Когда мама и папа переехали ко мне в Москву, то вскоре, если он выходил во двор, к нему отовсюду слетались голуби, сопровождали его до самого парадного и поджидали на балконе, пока он поднимался в лифте на пятый этаж. Они свободно и беспрепятственно ходили по квартире. Везде валялись перья, крошки хлеба, зерна…

– Мам? Когда он успел, вы же недавно здесь…

– Что ты, он так обрадовался, что во дворе голуби. В Харькове все ходил на площадь Тевелева, кормил голубей, хотел приручить. Всю жизнь – кошки, собаки, голуби. Ой, что за человек…

Когда в восьмом классе я учила из «Мертвых душ» «Тройку» – что было с папой! «Ах, ты ж, мамыньки родныи… Якой исключительно русской души етый Гогаль! Бьеть напувал…» И я ему еще и еще раз читала: «Эх, тройка! птица тройка, кто тебя выдумал? Знать, у бойкого народа ты могла только родиться, в той земле, что не любит шутить, а ровнем-гладнем разметнулась на полсвета…» Он сидел на нашей кровати с шариками, весь светился, и мне казалось, что он становится высоким, могучим, как вся русская земля, и гордым, что родился и живет на этой земле. «Во его талант! Пишить просто, а душу жметь… Эх ты, Гогаль…»

После войны не было ни одного концерта, где бы артист, пионер или ремесленник не читал «Василия Теркина». Папа в ожидании своего выхода сидел за кулисами и, положив подбородок на баян, сосредоточенно слушал стихи Твардовского. «Пап, ты уж должен наизусть это знать. Все реагируют, смеются, а ты сидишь такой грустный. Пап…» – «Ета великая вещь, дочурка. Ета настыящия правда про нашего брата-фронтовика».

Когда папа смотрел военный фильм или фронтовую хронику, он сидел, вытянувшись к экрану, в напряжении все полтора часа. На других картинах смотрел по сторонам, ждал скорее надписи «конец фильма», раздражался: «Лель, чего они смеются, а? Ну, ничегинька смешного, а? Лель!» – «Потом расскажу – дома. Подожди ты, Марк…»

Мама злилась, что он не давал спокойно посмотреть картину, все время давил ее колено. Ну и что же, что давил? Что она, не привыкла, что ли? Ведь он же ее любит… Тогда он доволен: «Уся семья у кучки» – и он, и мама, и дочурка, ну и… колено.
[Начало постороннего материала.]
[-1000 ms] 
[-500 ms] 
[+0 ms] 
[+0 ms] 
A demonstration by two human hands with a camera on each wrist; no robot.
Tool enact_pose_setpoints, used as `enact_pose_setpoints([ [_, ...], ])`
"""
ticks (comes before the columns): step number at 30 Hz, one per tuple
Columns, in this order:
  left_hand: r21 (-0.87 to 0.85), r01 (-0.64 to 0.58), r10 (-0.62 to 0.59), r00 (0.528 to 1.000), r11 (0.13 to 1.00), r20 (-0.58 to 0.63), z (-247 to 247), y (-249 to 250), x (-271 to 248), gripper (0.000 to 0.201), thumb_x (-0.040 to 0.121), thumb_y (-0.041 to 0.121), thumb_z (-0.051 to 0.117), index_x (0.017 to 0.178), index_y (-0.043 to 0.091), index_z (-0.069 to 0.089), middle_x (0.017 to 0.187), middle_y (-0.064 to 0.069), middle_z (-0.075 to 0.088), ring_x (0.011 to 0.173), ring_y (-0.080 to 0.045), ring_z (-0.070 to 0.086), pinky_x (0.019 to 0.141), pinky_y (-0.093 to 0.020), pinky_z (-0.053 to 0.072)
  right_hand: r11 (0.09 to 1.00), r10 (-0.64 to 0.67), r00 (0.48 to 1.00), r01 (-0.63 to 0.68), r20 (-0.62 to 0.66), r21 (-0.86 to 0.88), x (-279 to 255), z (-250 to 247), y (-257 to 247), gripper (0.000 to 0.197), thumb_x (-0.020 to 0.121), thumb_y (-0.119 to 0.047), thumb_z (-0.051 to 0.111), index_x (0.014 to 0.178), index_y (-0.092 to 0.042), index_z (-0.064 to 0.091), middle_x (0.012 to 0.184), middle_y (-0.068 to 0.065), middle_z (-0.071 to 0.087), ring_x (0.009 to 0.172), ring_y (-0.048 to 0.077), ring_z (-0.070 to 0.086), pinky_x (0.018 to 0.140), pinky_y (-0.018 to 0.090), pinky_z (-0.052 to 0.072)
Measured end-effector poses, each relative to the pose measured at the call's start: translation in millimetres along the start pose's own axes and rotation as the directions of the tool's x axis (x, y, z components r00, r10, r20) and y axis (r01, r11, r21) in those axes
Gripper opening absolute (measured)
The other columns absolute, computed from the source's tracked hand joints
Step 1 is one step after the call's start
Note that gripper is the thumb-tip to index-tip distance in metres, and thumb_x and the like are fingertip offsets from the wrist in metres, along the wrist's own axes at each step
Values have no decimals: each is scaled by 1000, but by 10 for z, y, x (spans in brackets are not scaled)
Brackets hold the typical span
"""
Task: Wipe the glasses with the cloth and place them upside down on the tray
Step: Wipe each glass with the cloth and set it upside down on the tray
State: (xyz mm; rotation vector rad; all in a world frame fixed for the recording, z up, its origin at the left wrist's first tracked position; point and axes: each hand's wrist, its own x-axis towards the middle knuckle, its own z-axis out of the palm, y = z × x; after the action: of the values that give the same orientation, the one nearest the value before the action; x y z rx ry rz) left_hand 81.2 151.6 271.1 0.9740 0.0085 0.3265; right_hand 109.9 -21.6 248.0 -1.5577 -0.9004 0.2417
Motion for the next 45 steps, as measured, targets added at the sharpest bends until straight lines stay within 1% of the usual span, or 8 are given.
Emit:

Но если это было «оборонное» (военное) кино – тут уже никого не существовало. Он входил в бой, в атаку; на его лице можно было прочесть все: кто кого побеждает, где враг, где горе, где победа. «А победа будить, мы усех на лупаты положим… Русский брат – он терпить, терпить, а потом я‑ак вжарить. Та што там гаварить… Усе за Родину пойдем… да я первый…»

Это чувство живет со мной постоянно. Я о нем не думаю. Оно само напоминает о себе, проявляется неожиданно в самые трудные минуты, когда кажется, вот-вот потеряешь силы, надежду… Оно становится рядом с тобой, вливает в тебя силу. И тогда твердо стоишь на земле.